Lenovo Computers Shipped with Adware Superfish Pre-Installed - The UpStream

Lenovo Computers Shipped with Adware Superfish Pre-Installed

posted Sunday Feb 22, 2015 by Nicholas DiMeo

Lenovo Computers Shipped with Adware Superfish Pre-Installed

The price of Windows laptops have come down for many reason. With the recent launch of Windows 8.1 with Bing, manufacturers no longer have to pay a royalty to Microsoft if they meet certain hardware requirements. Combine that with the ever-increasing revenue streams for manufacturers to place a bunch of garbage software and offers on new PCs, and the actual machine becomes inexpensive to users. Well, those exact pieces of software has enraged Lenovo customers and concerned security experts.

Superfish, a piece of software that comes pre-loaded on almost every Lenovo laptop from September 2014 up through January 2015 not including Thinkpads, is essentially adware that displays "relevant shopping advertisements" to consumers, even when they're on secure websites. It basically can be considered a hijacker of sorts, routing traffic through a certificate that allowed Superfish to see your traffic, and then display the ads. On Internet Explorer and Chrome, Superfish would even inject third-party ads into Google search results, without the end-user's permission to do so. As you could imagine, all of this is a potential problem and a huge security risk, especially if a firm leaks a finds and publishes a password that could let you unlock the certificate and bypass any encryption on your computer. And that's exactly what happened on the heels of Lenovo's forums filled with customer complaints.
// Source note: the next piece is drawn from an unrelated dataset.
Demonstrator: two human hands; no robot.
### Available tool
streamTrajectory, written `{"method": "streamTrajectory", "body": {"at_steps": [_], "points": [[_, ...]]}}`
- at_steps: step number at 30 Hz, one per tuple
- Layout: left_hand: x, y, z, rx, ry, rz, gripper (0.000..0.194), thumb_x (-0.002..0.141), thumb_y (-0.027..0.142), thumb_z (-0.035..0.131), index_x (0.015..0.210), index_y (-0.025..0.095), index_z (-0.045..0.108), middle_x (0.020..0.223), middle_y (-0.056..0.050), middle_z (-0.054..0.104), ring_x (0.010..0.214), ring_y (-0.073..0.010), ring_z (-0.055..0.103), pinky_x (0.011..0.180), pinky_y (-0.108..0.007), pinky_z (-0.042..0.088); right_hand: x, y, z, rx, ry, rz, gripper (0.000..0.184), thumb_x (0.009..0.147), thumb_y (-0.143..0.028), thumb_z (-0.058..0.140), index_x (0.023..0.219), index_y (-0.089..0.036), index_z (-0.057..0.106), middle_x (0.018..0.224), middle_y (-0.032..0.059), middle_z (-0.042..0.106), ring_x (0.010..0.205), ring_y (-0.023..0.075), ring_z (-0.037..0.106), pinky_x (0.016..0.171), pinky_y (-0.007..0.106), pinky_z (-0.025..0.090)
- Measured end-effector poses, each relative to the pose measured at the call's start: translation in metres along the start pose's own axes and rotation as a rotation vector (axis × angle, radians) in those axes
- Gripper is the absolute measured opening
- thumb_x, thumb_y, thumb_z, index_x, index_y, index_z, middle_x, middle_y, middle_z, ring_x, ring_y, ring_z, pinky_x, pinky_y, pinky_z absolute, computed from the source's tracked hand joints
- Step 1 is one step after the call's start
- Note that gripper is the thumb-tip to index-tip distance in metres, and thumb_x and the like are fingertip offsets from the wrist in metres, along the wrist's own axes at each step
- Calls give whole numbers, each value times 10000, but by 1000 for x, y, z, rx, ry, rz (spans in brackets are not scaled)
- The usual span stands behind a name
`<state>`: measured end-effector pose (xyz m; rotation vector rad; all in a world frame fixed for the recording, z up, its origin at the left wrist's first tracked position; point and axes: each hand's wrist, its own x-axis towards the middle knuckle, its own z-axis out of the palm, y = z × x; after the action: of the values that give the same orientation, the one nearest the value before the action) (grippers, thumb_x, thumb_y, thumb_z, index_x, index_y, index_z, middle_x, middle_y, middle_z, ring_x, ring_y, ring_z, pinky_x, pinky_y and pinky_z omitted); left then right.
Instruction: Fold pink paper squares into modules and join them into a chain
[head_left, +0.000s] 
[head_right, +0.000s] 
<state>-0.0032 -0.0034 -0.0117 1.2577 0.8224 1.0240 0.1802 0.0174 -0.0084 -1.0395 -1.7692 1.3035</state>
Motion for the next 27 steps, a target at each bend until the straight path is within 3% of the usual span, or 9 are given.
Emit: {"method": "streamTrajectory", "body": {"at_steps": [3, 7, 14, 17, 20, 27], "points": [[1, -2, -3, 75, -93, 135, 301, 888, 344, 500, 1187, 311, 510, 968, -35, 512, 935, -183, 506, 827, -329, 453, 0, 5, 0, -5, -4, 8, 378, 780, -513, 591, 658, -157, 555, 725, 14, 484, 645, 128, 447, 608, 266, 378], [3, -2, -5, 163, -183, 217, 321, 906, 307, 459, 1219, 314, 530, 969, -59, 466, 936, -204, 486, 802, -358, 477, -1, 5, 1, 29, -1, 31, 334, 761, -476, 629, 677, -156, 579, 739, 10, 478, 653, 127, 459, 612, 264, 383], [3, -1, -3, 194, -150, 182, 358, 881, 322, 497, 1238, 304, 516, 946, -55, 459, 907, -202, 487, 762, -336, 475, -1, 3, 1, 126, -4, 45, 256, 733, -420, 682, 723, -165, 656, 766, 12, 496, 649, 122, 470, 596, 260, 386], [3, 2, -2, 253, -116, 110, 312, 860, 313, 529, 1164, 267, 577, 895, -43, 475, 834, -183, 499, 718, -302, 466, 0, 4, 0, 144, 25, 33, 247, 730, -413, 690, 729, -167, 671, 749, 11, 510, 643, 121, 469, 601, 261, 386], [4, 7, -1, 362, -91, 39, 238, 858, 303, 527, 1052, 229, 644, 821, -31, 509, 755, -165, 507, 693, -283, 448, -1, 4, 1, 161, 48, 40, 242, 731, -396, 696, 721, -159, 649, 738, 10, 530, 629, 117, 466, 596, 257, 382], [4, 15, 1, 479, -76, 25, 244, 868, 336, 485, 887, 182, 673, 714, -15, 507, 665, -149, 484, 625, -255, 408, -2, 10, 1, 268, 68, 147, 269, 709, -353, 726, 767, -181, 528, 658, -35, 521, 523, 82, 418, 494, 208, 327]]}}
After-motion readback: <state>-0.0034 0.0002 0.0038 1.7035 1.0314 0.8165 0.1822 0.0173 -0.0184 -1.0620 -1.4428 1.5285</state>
The password, by the way, was contained in the program's active memory and was no challenge to find and retrieve.

Obviously Lenovo was very concerned upon discovery of this news and took immediate action, right? Not exactly. The company first published a statement saying that they thought users would love to have this installed on their machines, and that it was "to help customers potentially discover interesting products while shopping." A noble idea in theory, yet clearly terribly implemented. After the company's initial response, Lenovo then posted a follow-up statement.

Superfish was previously included on some consumer notebook products shipped in a short window between September and December to help customers potentially discover interesting products while shopping. However, user feedback was not positive, and we responded quickly and decisively. Superfish has completely disabled server side interactions (since January) on all Lenovo products so that the product is no longer active. This disables Superfish for all products in market. Lenovo stopped preloading the software in January. We will not preload this software in the future.

Lenovo has also issued a removal tool to fully get rid of the software, as uninstalling won't completely remove it. Those unsure if the removal tool actually works can run a test created by researcher Filippo Valsorda. Lenovo is also working with Microsoft and McAfee, and products by those companies will automatically detect and remove the software in most cases.